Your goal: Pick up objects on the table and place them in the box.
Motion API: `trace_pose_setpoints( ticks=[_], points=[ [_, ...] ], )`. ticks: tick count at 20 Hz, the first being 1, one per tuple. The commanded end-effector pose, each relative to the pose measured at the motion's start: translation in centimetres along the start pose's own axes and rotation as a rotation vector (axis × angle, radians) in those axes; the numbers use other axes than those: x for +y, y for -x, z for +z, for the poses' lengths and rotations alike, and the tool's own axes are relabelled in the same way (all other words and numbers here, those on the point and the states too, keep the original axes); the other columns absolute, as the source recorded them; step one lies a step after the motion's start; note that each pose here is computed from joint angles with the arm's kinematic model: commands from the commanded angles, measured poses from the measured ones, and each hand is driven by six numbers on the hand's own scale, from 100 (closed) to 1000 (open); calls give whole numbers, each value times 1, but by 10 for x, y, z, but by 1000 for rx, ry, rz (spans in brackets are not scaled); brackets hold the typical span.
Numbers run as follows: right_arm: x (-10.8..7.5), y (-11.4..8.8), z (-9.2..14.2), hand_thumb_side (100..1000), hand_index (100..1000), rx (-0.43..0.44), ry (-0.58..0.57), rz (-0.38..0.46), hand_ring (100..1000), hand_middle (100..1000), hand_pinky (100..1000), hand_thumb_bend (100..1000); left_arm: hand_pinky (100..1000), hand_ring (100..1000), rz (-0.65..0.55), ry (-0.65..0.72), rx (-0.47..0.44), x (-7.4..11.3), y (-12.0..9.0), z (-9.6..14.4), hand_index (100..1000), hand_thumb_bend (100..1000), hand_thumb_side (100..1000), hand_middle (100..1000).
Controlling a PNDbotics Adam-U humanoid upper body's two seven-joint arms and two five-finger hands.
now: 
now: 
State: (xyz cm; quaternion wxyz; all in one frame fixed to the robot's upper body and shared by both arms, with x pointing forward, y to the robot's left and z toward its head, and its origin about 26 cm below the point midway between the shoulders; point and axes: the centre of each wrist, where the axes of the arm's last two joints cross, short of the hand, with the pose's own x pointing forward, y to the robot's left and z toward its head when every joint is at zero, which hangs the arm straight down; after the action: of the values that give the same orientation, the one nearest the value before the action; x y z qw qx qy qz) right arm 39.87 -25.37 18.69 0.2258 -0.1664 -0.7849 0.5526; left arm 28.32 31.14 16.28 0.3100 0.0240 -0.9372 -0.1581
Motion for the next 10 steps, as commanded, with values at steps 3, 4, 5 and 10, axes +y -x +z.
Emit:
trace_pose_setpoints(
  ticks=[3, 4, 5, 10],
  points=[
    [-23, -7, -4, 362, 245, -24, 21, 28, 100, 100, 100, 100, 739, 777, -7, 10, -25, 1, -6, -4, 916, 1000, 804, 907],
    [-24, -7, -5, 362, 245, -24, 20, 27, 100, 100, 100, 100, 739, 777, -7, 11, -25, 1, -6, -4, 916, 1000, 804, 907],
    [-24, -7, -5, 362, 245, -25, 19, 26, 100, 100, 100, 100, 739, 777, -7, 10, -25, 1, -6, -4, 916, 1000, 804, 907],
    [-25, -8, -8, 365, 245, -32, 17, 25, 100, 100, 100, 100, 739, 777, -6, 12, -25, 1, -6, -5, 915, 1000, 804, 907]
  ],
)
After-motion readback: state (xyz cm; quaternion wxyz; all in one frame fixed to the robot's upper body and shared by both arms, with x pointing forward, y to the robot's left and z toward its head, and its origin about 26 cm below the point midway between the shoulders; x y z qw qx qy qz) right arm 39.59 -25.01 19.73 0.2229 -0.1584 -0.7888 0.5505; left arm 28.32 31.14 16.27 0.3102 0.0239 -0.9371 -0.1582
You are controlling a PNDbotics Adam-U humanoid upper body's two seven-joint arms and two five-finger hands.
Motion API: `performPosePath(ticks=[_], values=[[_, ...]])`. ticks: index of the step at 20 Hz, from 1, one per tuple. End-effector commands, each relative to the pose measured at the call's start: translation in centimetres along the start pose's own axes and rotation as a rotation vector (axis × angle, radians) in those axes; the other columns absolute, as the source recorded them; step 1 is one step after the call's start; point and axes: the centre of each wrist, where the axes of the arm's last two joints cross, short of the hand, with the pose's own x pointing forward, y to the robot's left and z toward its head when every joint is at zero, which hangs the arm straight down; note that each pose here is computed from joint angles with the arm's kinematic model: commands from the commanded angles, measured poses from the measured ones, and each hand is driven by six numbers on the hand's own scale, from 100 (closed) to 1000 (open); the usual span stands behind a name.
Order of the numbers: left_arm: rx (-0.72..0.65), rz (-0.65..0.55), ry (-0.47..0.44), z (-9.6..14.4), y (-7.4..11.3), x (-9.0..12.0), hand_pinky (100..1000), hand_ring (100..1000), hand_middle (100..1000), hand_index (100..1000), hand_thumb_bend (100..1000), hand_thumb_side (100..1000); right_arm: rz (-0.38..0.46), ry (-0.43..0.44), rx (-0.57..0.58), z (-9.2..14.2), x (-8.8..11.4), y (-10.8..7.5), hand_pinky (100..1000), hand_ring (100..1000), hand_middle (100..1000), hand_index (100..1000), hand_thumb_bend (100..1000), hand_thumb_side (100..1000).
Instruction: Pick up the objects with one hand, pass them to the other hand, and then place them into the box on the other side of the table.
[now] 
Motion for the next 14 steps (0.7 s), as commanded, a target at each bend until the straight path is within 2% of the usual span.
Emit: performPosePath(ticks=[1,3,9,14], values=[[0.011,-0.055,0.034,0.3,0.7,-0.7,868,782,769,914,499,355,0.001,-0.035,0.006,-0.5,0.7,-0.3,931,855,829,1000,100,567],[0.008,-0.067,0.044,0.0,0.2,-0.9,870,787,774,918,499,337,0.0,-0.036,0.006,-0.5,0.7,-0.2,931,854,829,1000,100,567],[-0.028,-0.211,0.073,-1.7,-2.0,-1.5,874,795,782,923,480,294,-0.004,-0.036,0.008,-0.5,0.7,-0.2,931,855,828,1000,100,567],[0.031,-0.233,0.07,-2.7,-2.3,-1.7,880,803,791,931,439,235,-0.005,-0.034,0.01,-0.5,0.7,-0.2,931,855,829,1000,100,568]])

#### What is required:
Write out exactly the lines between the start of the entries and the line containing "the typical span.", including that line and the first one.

#### Solution to this exercise:
Your goal: Pick up objects on the table and place them in the box.
Motion API: `trace_pose_setpoints( ticks=[_], points=[ [_, ...] ], )`. ticks: tick count at 20 Hz, the first being 1, one per tuple. The commanded end-effector pose, each relative to the pose measured at the motion's start: translation in centimetres along the start pose's own axes and rotation as a rotation vector (axis × angle, radians) in those axes; the numbers use other axes than those: x for +y, y for -x, z for +z, for the poses' lengths and rotations alike, and the tool's own axes are relabelled in the same way (all other words and numbers here, those on the point and the states too, keep the original axes); the other columns absolute, as the source recorded them; step one lies a step after the motion's start; note that each pose here is computed from joint angles with the arm's kinematic model: commands from the commanded angles, measured poses from the measured ones, and each hand is driven by six numbers on the hand's own scale, from 100 (closed) to 1000 (open); calls give whole numbers, each value times 1, but by 10 for x, y, z, but by 1000 for rx, ry, rz (spans in brackets are not scaled); brackets hold the typical span.

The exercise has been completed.